A Scala API and CLI for ZooKeeper

17 Dec 2012

Part of my efforts in learning Scala have led to the development of a functional API over ZooKeeper, as well as a much improved CLI, both of which I am sharing today. The source is located in GitHub and licensed under ALv2.

If you happen to know something about ZooKeeper, it’s essentially a distributed, fault-tolerant configuration system used primarily for coordination among a network of processes. At the core of the system is an implementation of the atomic broadcast protocol, which provides a means for data replication by ensuring a total ordering of all events at each replica. ZooKeeper is being used increasingly in open source projects to improve the reliability of distributed systems by eliminating single point failures. One notable example is Apache Hadoop HDFS, which has long suffered from the lack of fault-tolerance in the NameNode.

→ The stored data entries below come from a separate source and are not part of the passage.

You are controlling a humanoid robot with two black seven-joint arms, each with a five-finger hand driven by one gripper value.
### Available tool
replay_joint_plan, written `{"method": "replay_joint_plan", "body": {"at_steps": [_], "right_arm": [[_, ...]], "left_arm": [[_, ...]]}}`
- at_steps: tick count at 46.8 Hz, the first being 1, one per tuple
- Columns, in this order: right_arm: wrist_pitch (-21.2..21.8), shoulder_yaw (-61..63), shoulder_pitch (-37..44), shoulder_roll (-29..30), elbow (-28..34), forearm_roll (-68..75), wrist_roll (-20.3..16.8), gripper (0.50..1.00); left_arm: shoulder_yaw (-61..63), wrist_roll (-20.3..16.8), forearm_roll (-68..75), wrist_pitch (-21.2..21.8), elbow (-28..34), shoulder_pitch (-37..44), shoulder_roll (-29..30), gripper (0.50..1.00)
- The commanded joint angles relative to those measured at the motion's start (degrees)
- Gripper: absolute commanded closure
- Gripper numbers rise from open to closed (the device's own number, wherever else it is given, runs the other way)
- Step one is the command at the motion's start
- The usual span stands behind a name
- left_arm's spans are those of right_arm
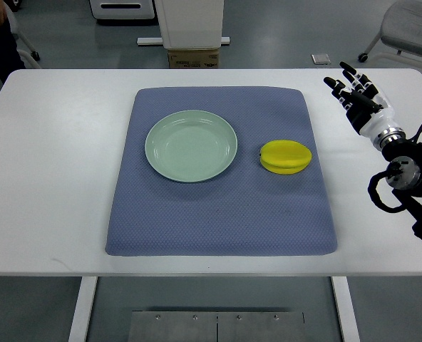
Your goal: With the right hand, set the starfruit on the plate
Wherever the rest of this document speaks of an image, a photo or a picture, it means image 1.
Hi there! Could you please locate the white right table leg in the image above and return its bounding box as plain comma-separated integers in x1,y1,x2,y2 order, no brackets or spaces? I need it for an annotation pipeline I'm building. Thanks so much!
331,276,361,342

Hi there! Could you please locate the white table leg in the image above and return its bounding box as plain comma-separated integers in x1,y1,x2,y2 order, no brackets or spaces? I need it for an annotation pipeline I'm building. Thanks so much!
68,276,98,342
331,276,361,342

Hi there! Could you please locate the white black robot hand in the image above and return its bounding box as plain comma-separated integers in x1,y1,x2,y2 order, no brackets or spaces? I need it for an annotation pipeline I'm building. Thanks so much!
324,61,406,151

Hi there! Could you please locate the small grey floor plate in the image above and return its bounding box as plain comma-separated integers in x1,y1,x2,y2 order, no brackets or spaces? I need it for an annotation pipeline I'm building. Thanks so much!
311,53,331,65

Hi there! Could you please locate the yellow starfruit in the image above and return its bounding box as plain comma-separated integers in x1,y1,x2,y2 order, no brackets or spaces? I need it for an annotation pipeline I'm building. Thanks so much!
259,140,312,175

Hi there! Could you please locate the metal base plate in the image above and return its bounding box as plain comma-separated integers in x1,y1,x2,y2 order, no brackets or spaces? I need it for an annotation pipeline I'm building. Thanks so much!
128,311,307,341

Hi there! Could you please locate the blue textured mat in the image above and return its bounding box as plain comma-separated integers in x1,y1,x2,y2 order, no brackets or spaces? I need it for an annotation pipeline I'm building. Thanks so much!
104,85,339,257

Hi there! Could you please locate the white pedestal column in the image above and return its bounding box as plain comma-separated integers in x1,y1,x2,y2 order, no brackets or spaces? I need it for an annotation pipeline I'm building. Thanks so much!
137,0,230,50

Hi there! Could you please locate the cardboard box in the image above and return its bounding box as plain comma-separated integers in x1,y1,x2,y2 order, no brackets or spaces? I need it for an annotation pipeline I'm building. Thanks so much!
168,48,220,69

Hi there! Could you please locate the grey office chair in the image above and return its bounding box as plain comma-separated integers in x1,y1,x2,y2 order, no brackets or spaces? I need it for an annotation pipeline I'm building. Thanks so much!
358,1,422,68
0,1,41,69

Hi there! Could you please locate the white left table leg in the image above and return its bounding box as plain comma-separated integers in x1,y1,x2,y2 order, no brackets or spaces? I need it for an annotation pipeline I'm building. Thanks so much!
68,276,98,342

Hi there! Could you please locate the light green plate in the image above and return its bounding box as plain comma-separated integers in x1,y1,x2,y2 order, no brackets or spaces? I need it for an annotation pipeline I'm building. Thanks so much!
145,110,238,183

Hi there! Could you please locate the grey office chair left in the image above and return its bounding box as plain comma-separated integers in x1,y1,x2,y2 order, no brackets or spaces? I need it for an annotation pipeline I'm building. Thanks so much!
0,1,41,69

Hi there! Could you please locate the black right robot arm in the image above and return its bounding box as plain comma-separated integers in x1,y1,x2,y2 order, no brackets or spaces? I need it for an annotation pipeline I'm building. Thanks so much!
368,124,422,240

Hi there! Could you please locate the white machine with slot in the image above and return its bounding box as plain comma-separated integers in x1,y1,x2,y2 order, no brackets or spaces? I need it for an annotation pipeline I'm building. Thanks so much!
89,0,155,20

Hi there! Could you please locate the grey office chair right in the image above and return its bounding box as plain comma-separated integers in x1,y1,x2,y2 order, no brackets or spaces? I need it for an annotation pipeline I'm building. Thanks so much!
358,1,422,68

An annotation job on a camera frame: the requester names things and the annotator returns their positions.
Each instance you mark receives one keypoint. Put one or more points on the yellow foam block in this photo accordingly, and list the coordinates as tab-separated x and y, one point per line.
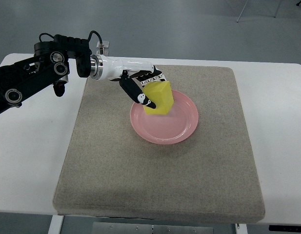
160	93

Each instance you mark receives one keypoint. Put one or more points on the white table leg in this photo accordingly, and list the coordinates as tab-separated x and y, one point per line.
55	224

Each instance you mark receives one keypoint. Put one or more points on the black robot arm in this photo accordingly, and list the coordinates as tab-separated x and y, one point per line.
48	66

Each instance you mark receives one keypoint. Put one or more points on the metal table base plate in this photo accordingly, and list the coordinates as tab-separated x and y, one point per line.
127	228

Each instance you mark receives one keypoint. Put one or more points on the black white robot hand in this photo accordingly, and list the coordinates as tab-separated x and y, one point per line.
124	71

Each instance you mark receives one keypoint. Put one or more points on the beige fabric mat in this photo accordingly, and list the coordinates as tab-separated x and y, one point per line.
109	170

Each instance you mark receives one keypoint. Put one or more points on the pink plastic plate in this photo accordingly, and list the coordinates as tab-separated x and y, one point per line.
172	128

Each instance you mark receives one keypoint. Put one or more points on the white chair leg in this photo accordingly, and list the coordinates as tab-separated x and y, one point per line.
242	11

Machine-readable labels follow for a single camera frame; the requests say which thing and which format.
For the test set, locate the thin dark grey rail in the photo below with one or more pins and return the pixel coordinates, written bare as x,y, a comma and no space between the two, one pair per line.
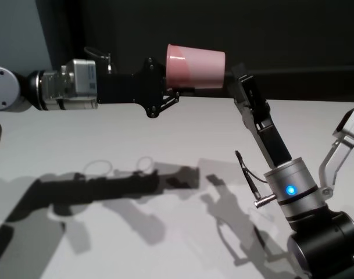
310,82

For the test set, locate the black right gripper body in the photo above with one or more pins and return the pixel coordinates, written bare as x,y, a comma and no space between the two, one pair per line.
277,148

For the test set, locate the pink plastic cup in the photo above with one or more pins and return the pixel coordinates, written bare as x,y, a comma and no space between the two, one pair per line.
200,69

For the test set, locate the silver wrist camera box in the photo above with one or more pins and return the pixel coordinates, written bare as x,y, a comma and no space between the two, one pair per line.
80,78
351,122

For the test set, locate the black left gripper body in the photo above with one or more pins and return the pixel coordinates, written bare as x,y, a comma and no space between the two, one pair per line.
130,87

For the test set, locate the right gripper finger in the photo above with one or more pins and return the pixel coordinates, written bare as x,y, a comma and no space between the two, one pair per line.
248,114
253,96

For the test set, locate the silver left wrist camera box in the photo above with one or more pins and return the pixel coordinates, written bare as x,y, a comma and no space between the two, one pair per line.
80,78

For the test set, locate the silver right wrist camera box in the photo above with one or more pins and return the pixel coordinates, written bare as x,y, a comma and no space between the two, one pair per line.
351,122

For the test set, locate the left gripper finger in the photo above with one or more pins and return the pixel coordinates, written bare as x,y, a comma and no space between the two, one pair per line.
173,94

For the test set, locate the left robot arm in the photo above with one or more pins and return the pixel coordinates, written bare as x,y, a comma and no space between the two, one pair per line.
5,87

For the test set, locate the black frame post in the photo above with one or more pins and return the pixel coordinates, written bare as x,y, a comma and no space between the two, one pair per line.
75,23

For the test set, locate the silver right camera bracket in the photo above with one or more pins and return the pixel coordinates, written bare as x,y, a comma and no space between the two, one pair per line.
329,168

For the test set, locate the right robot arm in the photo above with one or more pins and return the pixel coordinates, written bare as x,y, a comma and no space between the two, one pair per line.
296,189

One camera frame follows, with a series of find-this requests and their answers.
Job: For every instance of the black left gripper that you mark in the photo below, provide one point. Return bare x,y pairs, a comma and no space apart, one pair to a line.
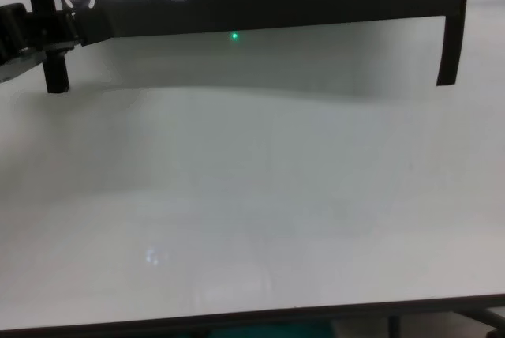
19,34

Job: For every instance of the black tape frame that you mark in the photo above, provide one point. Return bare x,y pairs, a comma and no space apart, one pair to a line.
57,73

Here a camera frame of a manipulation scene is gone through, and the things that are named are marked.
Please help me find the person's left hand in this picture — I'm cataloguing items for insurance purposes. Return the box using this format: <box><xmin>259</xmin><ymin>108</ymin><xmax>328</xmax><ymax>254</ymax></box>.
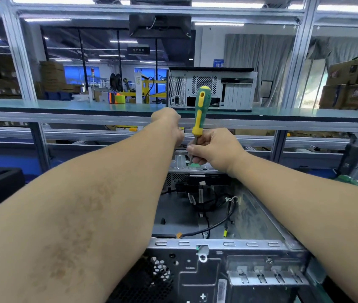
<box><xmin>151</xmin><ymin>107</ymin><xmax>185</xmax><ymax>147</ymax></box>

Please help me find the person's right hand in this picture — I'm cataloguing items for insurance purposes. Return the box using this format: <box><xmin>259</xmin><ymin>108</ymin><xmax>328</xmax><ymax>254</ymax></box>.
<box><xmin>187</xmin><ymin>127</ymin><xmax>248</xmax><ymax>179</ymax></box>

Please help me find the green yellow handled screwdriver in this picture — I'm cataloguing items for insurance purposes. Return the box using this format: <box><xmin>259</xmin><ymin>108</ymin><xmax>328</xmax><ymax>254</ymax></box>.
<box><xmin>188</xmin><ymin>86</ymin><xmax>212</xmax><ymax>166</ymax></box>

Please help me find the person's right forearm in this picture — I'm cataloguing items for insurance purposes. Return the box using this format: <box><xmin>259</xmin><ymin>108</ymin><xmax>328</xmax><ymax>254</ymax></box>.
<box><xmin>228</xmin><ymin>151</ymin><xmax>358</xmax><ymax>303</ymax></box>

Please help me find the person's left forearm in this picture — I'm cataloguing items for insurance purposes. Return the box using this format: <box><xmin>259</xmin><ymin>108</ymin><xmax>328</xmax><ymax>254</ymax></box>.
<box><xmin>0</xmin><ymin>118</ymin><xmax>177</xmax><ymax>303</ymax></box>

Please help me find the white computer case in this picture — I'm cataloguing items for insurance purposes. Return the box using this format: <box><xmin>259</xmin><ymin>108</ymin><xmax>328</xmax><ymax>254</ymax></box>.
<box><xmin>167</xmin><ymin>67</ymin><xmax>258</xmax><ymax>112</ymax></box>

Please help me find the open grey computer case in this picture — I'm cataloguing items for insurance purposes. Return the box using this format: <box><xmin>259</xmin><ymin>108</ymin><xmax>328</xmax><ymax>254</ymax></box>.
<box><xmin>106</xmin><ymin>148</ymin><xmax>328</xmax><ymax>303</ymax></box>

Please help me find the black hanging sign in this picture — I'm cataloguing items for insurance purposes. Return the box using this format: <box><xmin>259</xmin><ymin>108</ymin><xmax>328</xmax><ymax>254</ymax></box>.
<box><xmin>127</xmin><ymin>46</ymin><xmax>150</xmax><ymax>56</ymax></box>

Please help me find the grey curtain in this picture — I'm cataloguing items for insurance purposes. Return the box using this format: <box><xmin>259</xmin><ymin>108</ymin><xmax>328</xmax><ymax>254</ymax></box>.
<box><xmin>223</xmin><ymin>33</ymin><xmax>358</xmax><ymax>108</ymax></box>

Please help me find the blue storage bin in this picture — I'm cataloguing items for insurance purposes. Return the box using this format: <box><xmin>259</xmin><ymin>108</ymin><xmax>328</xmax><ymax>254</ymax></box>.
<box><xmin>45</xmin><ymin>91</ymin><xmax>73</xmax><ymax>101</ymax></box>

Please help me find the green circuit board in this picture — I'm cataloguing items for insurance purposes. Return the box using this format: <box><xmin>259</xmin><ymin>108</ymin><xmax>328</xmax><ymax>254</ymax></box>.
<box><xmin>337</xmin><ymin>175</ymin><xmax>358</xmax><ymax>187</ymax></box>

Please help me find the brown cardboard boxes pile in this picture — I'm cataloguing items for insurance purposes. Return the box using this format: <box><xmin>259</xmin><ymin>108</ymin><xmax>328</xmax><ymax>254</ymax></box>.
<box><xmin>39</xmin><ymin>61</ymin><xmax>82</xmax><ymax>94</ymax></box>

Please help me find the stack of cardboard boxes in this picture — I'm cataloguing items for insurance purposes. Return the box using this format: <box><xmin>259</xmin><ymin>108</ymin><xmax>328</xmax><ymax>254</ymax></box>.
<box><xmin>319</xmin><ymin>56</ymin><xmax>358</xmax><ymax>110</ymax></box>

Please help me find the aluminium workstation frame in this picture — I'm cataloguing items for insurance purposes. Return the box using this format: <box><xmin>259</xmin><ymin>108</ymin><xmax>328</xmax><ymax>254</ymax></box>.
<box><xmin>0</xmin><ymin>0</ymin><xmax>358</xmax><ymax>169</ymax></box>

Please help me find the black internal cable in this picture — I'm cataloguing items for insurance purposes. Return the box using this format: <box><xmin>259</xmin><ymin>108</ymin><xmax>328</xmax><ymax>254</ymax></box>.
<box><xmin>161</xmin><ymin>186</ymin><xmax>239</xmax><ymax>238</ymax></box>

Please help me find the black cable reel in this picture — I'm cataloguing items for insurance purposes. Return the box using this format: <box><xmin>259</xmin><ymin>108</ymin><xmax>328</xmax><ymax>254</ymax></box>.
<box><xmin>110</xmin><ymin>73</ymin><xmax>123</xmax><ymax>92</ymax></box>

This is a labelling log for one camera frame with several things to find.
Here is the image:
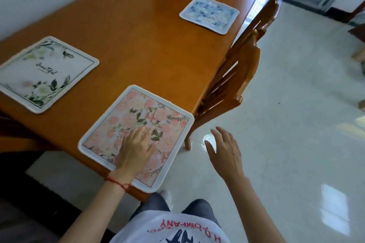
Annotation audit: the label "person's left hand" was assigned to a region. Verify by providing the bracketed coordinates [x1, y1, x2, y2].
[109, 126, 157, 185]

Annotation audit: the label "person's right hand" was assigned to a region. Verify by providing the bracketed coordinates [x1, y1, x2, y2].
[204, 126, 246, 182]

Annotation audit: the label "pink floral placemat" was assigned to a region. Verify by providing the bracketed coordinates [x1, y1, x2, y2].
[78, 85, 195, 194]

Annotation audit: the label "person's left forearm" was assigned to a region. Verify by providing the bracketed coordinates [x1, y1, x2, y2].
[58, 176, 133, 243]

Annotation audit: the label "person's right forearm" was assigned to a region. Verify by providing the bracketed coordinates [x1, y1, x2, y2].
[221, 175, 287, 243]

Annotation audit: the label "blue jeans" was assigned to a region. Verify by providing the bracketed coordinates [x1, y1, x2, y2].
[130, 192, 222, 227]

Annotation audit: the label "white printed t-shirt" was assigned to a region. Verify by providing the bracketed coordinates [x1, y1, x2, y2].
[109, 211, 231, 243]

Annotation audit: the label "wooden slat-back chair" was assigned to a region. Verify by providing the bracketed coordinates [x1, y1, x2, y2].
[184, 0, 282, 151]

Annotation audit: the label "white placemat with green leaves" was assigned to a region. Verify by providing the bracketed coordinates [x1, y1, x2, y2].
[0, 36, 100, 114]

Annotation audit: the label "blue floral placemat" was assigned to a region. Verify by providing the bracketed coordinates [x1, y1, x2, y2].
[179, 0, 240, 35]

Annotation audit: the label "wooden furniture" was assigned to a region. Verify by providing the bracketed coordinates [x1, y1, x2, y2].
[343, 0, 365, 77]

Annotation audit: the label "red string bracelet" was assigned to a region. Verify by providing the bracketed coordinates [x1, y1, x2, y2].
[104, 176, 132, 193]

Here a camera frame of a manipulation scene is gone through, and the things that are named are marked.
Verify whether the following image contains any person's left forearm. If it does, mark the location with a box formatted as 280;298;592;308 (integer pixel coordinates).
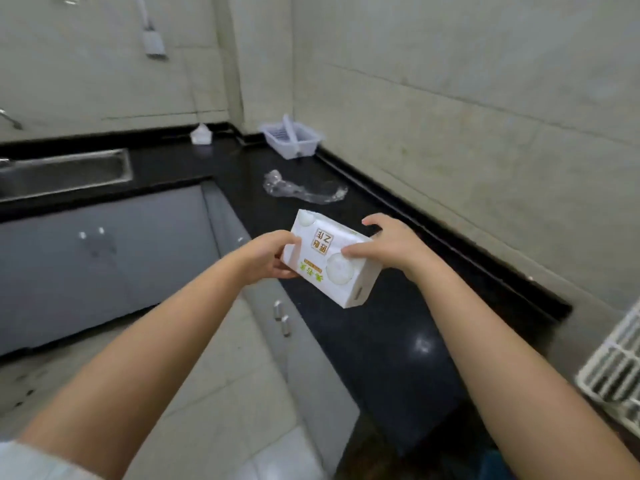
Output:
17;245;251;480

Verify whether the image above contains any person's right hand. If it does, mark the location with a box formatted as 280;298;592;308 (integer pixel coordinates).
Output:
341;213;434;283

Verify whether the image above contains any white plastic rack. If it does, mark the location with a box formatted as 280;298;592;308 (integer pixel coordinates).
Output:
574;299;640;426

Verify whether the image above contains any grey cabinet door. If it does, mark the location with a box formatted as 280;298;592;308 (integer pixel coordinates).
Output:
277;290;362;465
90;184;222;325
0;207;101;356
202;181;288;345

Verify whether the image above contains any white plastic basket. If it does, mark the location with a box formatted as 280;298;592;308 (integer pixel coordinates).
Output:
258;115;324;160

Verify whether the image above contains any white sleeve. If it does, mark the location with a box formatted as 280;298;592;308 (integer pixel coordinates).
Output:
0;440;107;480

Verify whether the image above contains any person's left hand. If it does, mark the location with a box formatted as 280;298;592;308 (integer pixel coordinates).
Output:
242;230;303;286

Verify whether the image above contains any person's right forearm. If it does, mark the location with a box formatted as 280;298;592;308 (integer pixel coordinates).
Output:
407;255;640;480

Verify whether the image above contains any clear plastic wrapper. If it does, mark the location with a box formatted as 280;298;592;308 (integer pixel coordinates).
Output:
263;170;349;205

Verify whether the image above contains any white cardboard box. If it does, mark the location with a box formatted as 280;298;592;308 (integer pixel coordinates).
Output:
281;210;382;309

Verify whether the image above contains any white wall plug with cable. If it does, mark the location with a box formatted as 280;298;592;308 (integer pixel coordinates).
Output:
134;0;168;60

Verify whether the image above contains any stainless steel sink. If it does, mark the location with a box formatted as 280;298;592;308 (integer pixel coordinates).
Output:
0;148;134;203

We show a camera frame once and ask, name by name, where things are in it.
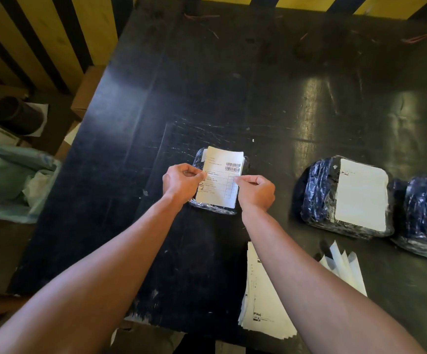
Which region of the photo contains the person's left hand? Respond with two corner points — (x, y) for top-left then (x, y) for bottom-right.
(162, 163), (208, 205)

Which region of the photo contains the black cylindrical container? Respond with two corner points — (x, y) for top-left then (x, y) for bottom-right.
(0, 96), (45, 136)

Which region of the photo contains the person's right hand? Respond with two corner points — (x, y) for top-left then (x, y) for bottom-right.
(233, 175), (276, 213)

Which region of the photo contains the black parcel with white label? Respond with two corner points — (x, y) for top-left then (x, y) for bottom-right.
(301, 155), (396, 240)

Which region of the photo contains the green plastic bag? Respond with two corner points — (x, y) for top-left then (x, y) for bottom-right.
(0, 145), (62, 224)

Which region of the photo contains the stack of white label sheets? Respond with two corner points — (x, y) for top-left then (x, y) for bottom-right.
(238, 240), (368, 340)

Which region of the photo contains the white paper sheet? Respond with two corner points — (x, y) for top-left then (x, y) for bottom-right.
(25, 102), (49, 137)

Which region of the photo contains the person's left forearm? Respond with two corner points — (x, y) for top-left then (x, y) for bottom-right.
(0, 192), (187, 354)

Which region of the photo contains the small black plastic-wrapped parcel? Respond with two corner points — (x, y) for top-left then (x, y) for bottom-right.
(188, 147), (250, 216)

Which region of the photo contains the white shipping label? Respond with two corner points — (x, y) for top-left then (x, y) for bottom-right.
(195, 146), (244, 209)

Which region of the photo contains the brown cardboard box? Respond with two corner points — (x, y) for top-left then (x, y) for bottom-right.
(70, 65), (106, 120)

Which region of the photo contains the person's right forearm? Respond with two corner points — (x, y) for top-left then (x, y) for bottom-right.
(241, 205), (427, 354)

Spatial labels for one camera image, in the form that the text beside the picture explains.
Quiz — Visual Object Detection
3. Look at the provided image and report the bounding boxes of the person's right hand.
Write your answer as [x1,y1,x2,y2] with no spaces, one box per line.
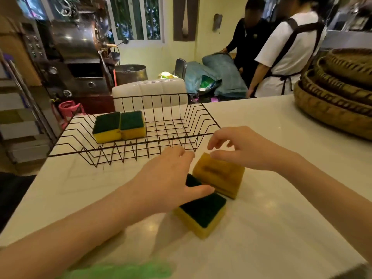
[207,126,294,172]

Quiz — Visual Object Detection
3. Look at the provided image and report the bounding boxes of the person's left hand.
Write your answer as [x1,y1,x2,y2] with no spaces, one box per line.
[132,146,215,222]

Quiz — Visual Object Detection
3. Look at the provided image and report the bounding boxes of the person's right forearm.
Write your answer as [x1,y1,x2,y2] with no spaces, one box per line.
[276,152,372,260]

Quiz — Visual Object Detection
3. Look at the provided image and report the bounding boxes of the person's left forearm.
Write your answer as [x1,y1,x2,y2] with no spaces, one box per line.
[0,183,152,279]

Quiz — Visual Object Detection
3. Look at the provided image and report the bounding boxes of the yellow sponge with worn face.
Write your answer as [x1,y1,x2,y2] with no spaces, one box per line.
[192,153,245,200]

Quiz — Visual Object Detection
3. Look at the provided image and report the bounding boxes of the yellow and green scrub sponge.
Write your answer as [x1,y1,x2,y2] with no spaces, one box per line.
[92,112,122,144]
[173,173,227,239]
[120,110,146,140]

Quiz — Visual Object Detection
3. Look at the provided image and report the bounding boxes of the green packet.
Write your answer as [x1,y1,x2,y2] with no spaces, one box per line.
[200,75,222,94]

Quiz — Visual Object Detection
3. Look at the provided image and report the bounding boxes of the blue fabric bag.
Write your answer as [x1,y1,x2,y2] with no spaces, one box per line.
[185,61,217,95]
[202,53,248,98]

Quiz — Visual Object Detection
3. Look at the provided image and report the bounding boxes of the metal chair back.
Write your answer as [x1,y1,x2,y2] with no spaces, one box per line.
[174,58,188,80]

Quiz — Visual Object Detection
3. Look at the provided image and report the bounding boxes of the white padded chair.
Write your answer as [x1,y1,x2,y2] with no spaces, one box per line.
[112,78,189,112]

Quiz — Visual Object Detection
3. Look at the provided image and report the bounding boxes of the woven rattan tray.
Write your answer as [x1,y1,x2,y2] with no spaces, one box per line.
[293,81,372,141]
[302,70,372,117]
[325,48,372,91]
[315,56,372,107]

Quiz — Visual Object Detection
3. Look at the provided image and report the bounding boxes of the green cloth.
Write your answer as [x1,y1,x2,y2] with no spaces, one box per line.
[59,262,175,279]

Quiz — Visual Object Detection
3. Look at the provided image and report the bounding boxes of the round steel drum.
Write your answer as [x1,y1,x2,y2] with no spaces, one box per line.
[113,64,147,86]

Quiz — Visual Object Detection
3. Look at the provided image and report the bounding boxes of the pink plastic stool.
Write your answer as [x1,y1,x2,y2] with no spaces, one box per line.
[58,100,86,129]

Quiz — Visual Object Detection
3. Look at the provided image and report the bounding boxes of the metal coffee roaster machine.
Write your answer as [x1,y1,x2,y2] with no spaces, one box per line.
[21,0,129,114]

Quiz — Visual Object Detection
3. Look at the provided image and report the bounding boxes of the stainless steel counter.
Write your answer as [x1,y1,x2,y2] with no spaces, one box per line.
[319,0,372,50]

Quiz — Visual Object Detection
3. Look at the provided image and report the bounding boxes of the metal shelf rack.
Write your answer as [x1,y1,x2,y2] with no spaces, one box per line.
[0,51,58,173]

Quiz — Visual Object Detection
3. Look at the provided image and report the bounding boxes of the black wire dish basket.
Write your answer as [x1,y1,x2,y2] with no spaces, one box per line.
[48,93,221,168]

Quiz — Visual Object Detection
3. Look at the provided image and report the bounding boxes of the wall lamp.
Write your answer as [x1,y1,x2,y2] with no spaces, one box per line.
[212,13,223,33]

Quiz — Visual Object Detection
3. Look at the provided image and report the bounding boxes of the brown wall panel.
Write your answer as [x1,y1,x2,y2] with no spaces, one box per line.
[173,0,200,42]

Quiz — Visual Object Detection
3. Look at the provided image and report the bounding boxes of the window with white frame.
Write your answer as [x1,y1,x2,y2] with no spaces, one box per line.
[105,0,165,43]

It turns out that the Java API for ZooKeeper is quite awful to work with despite the fact that the system itself seems to function very well. Of course, this is one man’s opinion, though I think most of my colleagues would agree with that assessment. Perhaps I’ll elaborate more on what I feel is wrong with the API, but not in this post. In any manner, my primary goal was to fix many of these problems by building a more intuitive and functional interface on top of the original API.

I would also encourage you to look at the new command line program that was built using this new Scala API. The new CLI was designed to replace zkCli, an application assembled with the ZooKeeper distribution that is practically unusable. The new CLI provides some nifty capabilities, such as TAB completion of paths to quickly navigate the node space, support for relative paths, recursive listing of nodes, and several other aesthetically pleasing features. I think you will find it much more enjoyable to use.

Bear in mind that this is still work in progress, though both the API and CLI appear to be quite stable. The API project is nearing completion with a significant amount of ScalaDoc, but would benefit from additional documentation and plenty of code examples. The CLI project could use some refactoring to eliminate a bit of redundancy, but for the most part, it works quite well.